Personal information
- Date of birth: 14 May 2005 (age 21)
- Place of birth: Créteil, France
- Height: 1.72 m (5 ft 8 in)
- Position: Forward

Team information
- Current team: Nancy
- Number: 9

Youth career
- 2010–2011: CSM Bonneuil Football
- 2011–2014: Créteil
- 2014–2016: Racing Club de Joinville
- 2016–2017: Paris FC
- 2017–2019: AS Jeunesse Aubervilliers
- 2019–2023: Paris Saint-Germain

Senior career*
- Years: Team / Apps / (Gls)
- 2023–2026: Paris Saint-Germain / 1 / (0)
- 2023–2024: → Al Sadd (loan) / 6 / (1)
- 2024–2025: → Le Havre (loan) / 12 / (0)
- 2026–: Nancy / 0 / (0)

International career
- 2021: France U17 / 2 / (0)
- 2022–2023: France U18 / 8 / (6)
- 2023: Morocco U23 / 1 / (0)

= Ilyes Housni =

Footballer (born 2005)

Ilyes Housni (born 14 May 2005) is a professional footballer who plays as a forward for club Nancy. Born in France, he represented both France and Morocco at youth international level.

== Early career ==
Ilyes Housni was born in Créteil, Île-de-France. He played with several clubs of the region, from Créteil in his home town to AS Jeunesse Aubervilliers, including spells at Paris FC and RC Joinville. He entered the Paris Saint-Germain FC Youth Academy in 2019, soon becoming a great prospect of the club, along players such as Ismaël Gharbi.

== Club career ==
Housni first made headlines with PSG's under-19s on 1 October 2022, scoring a double hat-trick against Reims in the Championnat National U19, as his side won 9–0 at home. Four days later, he also proved to be decisive in the UEFA Youth League, scoring the only goal of a 1–0 away win to Benfica, against a side that included most of the players who had won the previous edition. On 21 December 2022, Housni scored his first two goals for Paris Saint-Germain's senior team in a 3–1 friendly win over Quevilly-Rouen at the Camp des Loges. He signed his first professional contract with PSG on 30 December, committing to a deal until 30 June 2026. On 6 January 2023, Housni made his professional debut during a 3–1 away Coupe de France win over Châteauroux, coming on as a late substitute forCarlos Soler. He made his Ligue 1 debut as a substitute in a 3–1 defeat away to Monaco on 11 February.

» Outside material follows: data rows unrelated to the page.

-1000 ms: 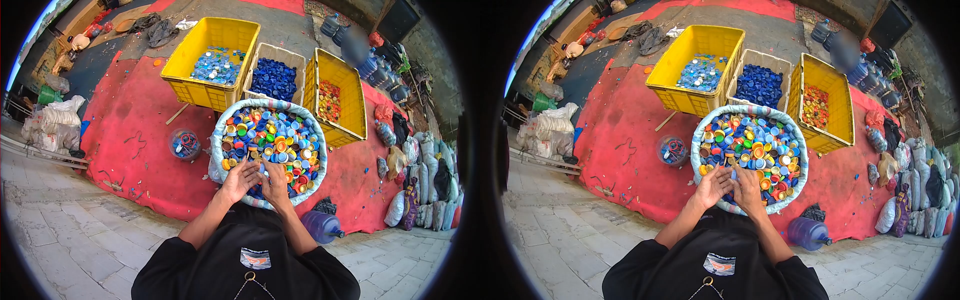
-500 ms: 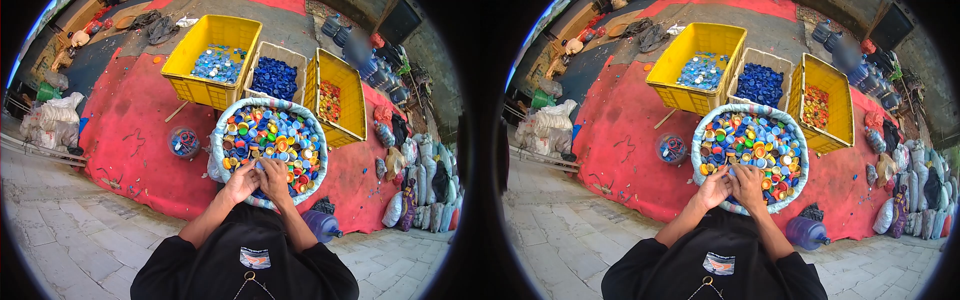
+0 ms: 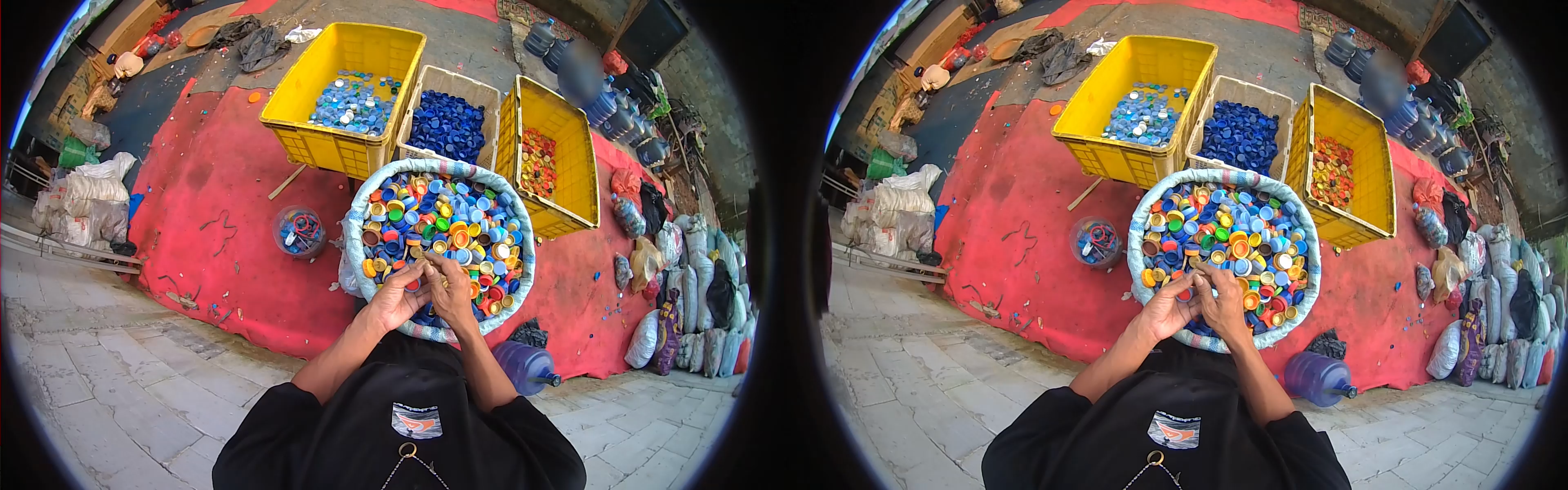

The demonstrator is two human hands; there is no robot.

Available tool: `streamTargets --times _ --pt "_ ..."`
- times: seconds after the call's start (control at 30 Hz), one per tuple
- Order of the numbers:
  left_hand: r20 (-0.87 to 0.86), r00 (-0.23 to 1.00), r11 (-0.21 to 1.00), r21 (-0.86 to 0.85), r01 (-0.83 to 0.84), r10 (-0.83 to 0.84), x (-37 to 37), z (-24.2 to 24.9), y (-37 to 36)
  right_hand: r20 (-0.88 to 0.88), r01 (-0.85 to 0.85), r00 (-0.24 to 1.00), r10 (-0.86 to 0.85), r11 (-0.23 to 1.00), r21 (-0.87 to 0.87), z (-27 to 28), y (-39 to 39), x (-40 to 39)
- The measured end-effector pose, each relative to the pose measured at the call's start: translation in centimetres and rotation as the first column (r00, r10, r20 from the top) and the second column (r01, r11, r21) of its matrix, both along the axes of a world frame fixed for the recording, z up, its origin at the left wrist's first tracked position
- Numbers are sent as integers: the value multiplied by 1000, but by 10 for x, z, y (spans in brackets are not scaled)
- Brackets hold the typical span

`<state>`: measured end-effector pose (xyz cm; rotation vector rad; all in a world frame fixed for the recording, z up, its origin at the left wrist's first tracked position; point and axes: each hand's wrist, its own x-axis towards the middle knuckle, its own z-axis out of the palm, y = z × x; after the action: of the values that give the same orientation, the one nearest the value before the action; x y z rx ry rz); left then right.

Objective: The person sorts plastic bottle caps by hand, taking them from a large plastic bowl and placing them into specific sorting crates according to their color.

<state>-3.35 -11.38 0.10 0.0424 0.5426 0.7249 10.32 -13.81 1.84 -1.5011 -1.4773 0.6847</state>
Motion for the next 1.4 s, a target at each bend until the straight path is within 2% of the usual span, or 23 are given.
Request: streamTargets --times 0.07,0.1,0.17,0.2,0.3,0.33,0.53,0.63,0.73,0.83,0.93,1.03,1.13,1.23,1.4 --pt "-95 995 1000 26 -2 4 5 -13 -3 -30 79 997 -77 994 73 -1 1 -7" --pt "-29 999 1000 -9 -14 14 6 -11 -2 -45 118 992 -114 987 108 -2 1 -9" --pt "99 994 996 -77 -37 45 5 -5 2 75 119 987 -140 964 239 4 0 -10" --pt "178 984 994 -105 26 -7 0 3 4 134 114 978 -160 947 302 7 -1 -11" --pt "129 992 999 27 -18 14 1 5 4 239 2 968 -72 960 279 14 -8 -9" --pt "188 982 999 39 -14 6 -1 2 4 239 12 968 -76 966 258 10 -11 -9" --pt "185 982 994 101 -49 30 -4 11 4 326 18 941 -88 977 214 16 -14 -11" --pt "140 988 990 115 -80 64 -3 4 3 341 30 935 -97 980 197 16 -16 -12" --pt "27 999 974 224 -24 19 -6 5 3 347 15 934 -80 983 184 16 -17 -12" --pt "-59 998 948 318 8 11 -11 13 5 226 35 972 -58 994 104 10 -18 -12" --pt "-78 997 938 343 51 -26 -14 15 7 169 47 983 -69 990 135 11 -19 -14" --pt "-140 989 923 370 105 -56 -16 14 10 263 35 961 -88 979 202 5 -20 -18" --pt "-348 937 841 500 208 -24 -18 10 12 317 26 944 -87 981 194 12 -19 -20" --pt "-575 816 800 519 302 65 -21 15 11 270 5 962 -52 985 170 12 -20 -24" --pt "-613 778 714 606 351 138 -22 15 16 153 -31 988 9 989 144 6 -17 -21"
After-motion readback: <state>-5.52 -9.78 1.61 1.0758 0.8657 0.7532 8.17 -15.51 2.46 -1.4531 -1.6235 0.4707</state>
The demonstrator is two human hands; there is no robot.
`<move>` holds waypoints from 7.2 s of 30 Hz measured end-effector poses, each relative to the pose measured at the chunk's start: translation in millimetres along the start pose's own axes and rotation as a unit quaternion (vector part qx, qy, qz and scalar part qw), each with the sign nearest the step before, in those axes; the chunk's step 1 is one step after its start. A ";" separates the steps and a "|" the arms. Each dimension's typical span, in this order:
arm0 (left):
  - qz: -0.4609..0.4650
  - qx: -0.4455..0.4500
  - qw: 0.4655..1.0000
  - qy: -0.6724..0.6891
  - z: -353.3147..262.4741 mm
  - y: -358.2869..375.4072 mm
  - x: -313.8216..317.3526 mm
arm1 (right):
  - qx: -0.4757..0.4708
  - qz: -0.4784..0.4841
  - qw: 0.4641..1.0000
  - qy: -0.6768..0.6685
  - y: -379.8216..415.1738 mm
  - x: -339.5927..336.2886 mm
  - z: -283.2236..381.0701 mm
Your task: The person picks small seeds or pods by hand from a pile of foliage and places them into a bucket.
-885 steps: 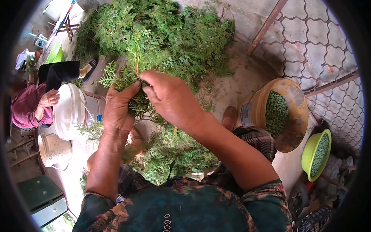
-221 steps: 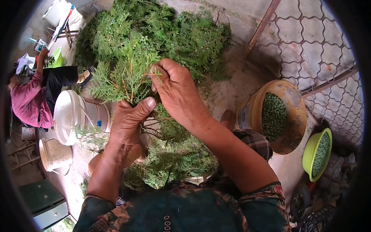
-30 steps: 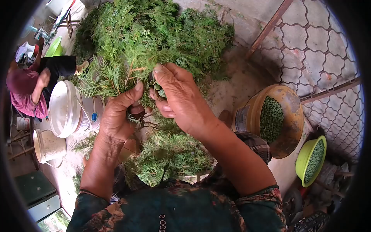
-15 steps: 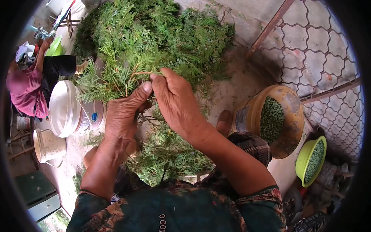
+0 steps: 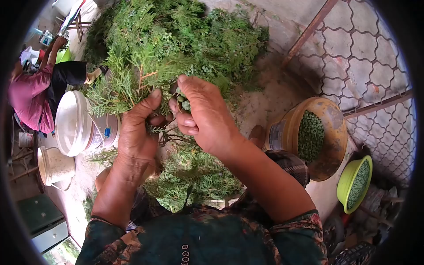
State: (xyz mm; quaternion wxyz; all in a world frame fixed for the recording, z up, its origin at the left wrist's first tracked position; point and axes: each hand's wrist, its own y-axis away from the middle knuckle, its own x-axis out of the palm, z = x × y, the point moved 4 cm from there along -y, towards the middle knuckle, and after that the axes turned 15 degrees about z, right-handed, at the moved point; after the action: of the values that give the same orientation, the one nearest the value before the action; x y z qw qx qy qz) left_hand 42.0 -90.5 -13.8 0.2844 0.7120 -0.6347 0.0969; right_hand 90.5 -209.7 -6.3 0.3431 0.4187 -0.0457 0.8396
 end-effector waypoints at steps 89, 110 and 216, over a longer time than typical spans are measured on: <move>0.039 0.061 0.987 -0.141 -4.1 -1.0 17.3 | -0.069 -0.004 0.995 -0.073 3.9 -9.8 -7.4; 0.011 -0.001 0.996 -0.084 -0.1 -9.7 -5.9 | 0.012 0.028 0.998 -0.046 5.6 -3.5 -6.5; 0.063 0.035 0.977 -0.199 -16.9 11.8 2.2 | -0.263 -0.017 0.797 0.544 8.5 -0.2 28.6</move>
State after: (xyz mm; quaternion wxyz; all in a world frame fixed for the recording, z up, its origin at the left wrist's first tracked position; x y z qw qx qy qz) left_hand 34.9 -83.9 4.5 0.1209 0.6849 -0.7186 -0.0066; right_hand 104.6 -226.7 13.8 0.4225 -0.2123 -0.0638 0.8789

On 18 September 2023, Housni was loaned out to Qatar Stars League club Al Sadd for the 2023–24 season. He scored his first league goal for the club in a 9–1 victory over Al Ahli. On 28 August 2024, Housni signed for Ligue 1 club Le Havre on loan until the end of the season, with a club option to make the deal permanent for a reported fee of €3 million.

On 24 June 2026, Housni signed a three-year contract with Ligue 2 club Nancy, leaving PSG on a free transfer.

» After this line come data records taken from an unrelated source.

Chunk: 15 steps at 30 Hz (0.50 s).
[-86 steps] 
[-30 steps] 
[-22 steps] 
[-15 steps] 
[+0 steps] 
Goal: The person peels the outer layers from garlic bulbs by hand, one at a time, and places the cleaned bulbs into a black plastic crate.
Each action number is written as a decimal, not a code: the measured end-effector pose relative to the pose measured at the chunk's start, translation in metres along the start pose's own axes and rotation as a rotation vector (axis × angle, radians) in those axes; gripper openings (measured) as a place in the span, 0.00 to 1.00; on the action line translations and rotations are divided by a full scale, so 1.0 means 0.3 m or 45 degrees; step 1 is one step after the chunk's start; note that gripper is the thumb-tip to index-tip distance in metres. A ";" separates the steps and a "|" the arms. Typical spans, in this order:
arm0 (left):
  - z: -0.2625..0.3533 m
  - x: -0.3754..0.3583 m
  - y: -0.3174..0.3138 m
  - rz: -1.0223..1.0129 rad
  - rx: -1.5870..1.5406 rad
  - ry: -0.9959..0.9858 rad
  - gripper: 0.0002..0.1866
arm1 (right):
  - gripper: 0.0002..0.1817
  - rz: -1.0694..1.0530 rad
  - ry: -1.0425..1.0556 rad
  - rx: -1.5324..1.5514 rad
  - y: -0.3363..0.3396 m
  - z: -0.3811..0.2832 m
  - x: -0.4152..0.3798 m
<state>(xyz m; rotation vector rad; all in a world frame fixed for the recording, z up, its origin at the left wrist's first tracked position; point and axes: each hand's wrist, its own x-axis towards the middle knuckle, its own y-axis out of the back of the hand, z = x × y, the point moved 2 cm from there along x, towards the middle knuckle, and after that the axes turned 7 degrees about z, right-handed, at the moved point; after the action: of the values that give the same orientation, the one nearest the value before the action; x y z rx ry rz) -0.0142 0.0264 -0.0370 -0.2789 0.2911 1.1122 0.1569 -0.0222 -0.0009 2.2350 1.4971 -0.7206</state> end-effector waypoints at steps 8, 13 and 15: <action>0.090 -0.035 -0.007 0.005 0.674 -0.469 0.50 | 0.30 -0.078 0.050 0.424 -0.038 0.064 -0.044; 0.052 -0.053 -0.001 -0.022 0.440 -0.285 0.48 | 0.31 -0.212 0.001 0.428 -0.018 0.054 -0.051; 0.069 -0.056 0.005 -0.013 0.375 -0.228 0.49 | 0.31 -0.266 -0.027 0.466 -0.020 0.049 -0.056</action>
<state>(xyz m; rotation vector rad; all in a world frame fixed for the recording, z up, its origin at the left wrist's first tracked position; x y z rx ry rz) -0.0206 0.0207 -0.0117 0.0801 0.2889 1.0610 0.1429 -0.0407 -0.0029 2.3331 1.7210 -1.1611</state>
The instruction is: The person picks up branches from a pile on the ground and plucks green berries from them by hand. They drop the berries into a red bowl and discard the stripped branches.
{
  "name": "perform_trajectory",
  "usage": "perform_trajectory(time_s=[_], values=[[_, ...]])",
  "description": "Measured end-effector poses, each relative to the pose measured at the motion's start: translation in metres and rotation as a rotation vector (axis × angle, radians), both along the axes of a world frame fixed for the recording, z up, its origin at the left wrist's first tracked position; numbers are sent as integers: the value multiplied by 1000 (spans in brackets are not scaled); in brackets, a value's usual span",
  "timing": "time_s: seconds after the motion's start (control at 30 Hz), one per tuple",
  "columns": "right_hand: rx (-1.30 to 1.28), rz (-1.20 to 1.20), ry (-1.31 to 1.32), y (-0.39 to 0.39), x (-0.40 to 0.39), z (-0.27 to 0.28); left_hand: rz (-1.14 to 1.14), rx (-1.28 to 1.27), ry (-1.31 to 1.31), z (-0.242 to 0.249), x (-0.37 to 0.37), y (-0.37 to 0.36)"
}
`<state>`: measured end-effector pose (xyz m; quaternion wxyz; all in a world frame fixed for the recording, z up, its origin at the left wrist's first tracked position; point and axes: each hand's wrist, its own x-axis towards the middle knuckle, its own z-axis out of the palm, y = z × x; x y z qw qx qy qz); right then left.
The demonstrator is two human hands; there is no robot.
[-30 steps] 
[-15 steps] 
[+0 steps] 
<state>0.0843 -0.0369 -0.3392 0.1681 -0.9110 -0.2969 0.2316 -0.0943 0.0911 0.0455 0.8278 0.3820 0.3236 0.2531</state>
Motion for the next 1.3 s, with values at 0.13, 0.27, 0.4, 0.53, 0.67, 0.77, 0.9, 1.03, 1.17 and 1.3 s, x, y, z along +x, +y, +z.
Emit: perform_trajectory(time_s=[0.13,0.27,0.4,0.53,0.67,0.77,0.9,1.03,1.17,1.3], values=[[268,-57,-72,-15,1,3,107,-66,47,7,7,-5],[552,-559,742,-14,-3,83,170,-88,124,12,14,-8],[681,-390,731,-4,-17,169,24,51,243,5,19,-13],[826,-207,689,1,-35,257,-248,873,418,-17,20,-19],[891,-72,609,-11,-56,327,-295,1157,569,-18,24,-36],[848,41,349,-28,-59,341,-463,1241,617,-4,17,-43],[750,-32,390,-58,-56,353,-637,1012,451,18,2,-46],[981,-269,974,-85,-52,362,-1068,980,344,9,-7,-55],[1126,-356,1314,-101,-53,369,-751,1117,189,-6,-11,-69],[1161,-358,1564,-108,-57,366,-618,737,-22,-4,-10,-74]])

== International career ==
Eligible for the Morocco national team through his Moroccan nationality, Housni is a youth international for France, making his debut for the France under-17s in August 2021. In September 2022, he played the Tournoi de Limoges with the France under-18s, scoring goals against Scotland and Poland. In November 2023, he accepted a call-up to the Morocco U23s for a set of friendlies. He was a substitute in a 3–0 loss to the Denmark U23s on 16 November 2023, where he ruptured his cruciate ligaments and had to leave the camp early.

== Style of play ==
An offensive-minded player, Housni is able to play in most positions of the attack, mainly playing as a centre-forward or a left-winger during his time at the PSG Academy.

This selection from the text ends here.